Exercise aim →
Which lines of the entries below hold the word "name"? Report each of them.

Collection entries

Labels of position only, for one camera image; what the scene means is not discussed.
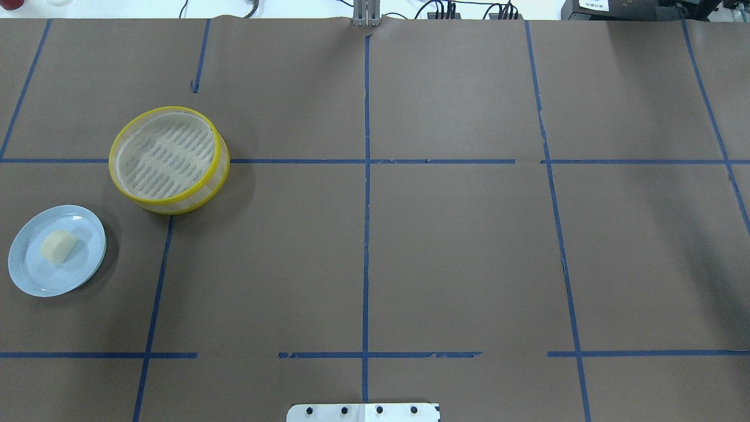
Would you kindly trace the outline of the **pale white bun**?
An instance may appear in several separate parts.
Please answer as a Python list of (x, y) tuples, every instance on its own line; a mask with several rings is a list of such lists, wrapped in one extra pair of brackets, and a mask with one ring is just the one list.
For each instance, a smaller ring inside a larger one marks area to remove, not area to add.
[(67, 230), (54, 230), (41, 243), (41, 256), (55, 265), (64, 263), (79, 242), (79, 238)]

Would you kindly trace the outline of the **yellow round steamer basket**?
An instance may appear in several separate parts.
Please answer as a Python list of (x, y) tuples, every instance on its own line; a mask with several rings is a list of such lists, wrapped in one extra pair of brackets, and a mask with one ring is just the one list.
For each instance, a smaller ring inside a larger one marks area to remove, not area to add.
[(116, 189), (141, 208), (169, 216), (209, 203), (225, 184), (230, 163), (227, 143), (214, 123), (180, 106), (134, 118), (109, 154)]

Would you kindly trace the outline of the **black device box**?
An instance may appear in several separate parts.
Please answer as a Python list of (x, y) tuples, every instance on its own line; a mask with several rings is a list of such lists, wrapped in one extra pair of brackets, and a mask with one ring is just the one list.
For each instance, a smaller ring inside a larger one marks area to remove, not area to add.
[(723, 1), (565, 1), (561, 21), (707, 21)]

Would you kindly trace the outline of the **light blue plate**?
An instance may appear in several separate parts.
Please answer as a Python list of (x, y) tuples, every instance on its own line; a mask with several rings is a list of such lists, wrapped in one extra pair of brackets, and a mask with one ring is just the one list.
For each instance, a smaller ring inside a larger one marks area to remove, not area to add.
[(19, 230), (8, 254), (9, 275), (29, 295), (62, 295), (97, 272), (106, 249), (104, 225), (96, 214), (82, 206), (56, 206)]

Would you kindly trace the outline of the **red cylinder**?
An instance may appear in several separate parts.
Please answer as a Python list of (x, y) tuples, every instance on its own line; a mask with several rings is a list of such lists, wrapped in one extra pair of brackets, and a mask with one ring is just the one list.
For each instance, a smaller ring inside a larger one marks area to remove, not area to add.
[(25, 2), (25, 0), (0, 0), (0, 6), (6, 11), (12, 11), (21, 8)]

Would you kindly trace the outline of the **silver aluminium frame post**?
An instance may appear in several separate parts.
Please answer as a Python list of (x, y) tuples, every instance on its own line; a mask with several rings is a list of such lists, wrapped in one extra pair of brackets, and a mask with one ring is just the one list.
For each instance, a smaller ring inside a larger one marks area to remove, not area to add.
[(382, 13), (380, 12), (380, 0), (354, 0), (353, 26), (380, 26)]

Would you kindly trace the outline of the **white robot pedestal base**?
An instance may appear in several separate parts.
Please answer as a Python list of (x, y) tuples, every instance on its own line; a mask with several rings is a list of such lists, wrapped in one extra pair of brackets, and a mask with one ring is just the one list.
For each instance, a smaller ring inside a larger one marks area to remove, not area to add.
[(287, 421), (440, 421), (433, 403), (317, 403), (291, 406)]

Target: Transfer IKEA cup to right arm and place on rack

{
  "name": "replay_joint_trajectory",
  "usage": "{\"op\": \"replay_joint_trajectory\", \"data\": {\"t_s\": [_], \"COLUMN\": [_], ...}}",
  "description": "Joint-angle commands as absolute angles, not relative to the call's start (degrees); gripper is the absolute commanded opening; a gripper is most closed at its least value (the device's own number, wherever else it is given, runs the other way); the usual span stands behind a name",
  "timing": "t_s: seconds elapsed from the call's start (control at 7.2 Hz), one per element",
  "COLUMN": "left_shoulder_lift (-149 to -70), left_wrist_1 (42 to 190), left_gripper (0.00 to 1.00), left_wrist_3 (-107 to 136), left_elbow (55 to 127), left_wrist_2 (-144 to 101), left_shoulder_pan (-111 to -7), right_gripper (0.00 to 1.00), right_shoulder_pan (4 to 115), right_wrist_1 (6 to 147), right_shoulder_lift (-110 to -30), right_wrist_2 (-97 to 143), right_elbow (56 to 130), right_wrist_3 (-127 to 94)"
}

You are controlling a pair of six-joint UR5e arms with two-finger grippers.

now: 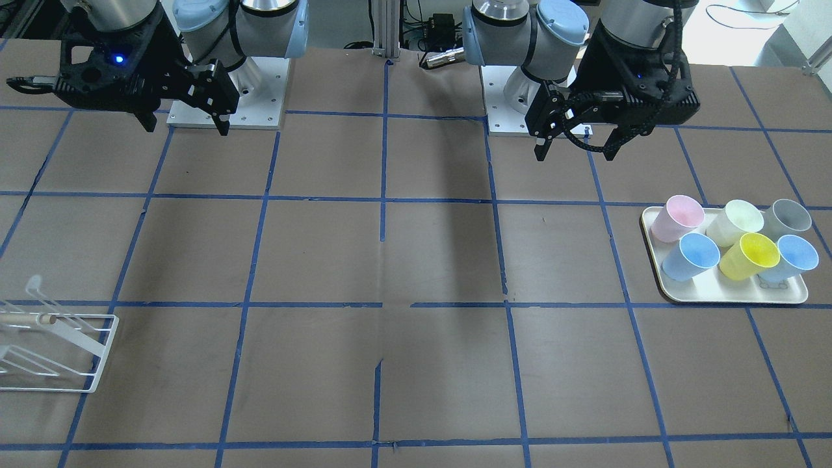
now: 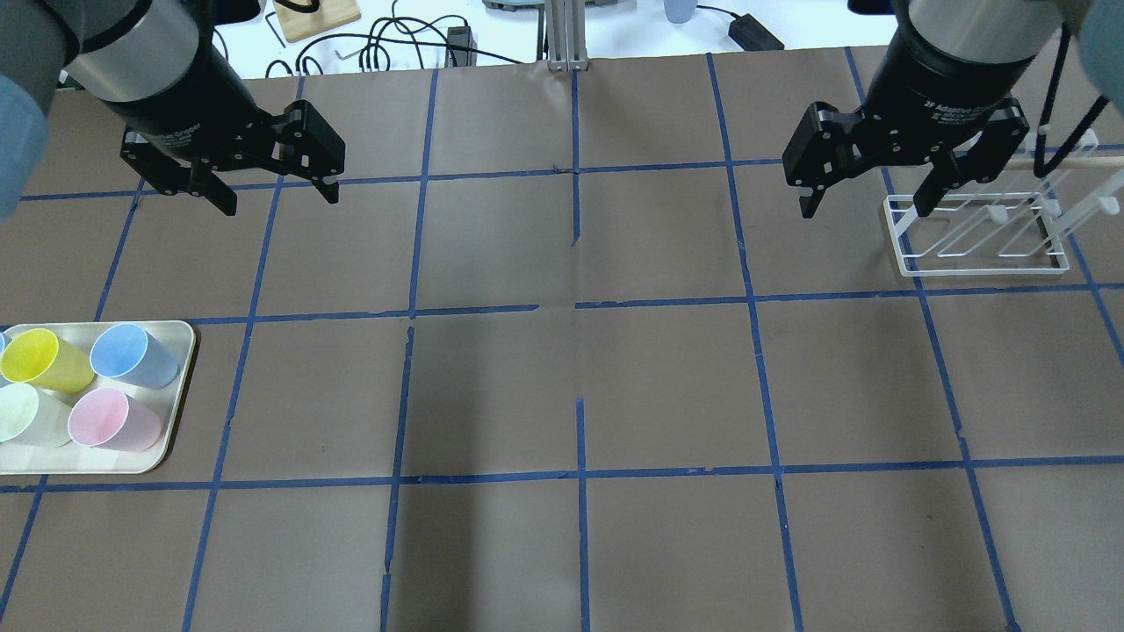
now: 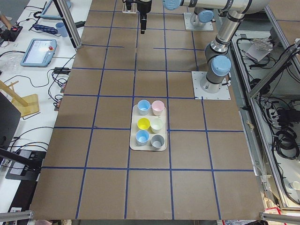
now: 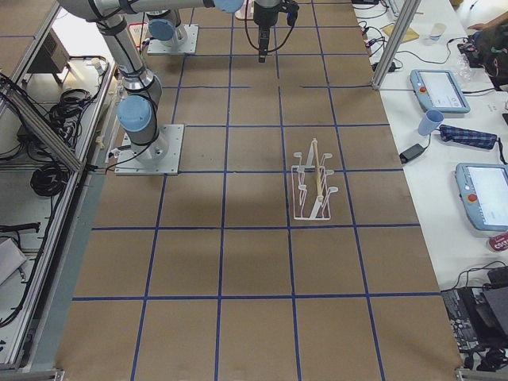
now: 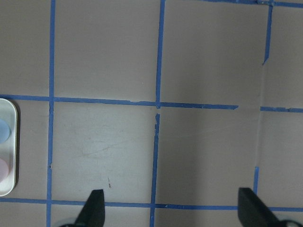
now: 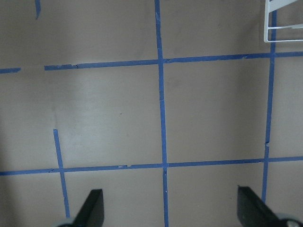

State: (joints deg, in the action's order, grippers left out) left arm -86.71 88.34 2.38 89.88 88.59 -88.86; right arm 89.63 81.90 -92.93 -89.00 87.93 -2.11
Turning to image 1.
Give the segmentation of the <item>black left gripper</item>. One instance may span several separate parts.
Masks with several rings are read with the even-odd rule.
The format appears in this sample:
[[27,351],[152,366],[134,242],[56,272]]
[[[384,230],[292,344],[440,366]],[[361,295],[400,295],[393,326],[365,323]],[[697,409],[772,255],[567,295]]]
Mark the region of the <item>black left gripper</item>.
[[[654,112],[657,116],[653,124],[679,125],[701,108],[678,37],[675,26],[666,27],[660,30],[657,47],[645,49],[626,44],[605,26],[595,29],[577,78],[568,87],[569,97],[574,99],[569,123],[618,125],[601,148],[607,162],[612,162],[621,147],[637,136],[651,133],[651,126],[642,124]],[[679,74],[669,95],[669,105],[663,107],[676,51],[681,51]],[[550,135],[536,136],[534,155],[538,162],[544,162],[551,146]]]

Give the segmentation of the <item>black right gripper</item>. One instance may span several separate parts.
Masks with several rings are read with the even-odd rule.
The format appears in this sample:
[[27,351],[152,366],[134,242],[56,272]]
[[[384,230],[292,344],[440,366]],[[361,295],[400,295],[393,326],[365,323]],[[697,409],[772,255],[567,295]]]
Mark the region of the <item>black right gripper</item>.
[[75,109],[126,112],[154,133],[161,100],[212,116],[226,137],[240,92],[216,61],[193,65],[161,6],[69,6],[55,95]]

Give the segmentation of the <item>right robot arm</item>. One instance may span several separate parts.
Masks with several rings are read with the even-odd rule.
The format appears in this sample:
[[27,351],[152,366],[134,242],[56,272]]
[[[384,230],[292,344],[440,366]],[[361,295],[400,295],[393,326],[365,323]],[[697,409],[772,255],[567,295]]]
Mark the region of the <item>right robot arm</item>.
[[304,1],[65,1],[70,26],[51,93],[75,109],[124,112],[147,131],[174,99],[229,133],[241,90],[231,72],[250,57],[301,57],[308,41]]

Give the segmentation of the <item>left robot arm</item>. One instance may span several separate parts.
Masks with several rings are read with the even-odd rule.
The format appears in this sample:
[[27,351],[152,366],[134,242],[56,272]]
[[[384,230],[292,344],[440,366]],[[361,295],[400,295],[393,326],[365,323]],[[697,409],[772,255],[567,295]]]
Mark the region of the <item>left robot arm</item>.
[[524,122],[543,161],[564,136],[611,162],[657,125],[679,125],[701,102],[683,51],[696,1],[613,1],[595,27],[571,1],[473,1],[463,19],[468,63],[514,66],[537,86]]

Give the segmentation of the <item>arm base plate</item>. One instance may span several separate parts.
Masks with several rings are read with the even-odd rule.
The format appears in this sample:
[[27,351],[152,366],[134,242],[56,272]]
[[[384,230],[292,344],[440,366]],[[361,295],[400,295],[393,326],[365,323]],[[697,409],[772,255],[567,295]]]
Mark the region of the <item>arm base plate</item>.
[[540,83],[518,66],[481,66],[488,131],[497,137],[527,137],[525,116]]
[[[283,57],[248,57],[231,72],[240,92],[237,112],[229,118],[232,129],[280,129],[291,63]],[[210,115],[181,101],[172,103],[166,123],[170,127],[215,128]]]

Solution for this problem →
  "name": "replay_joint_trajectory",
  "description": "Joint-angle commands as absolute angles, not relative to the call's start (degrees); gripper is the absolute commanded opening; a gripper is most closed at its least value (the device's own number, wherever else it is given, runs the other way); the usual span stands behind a name",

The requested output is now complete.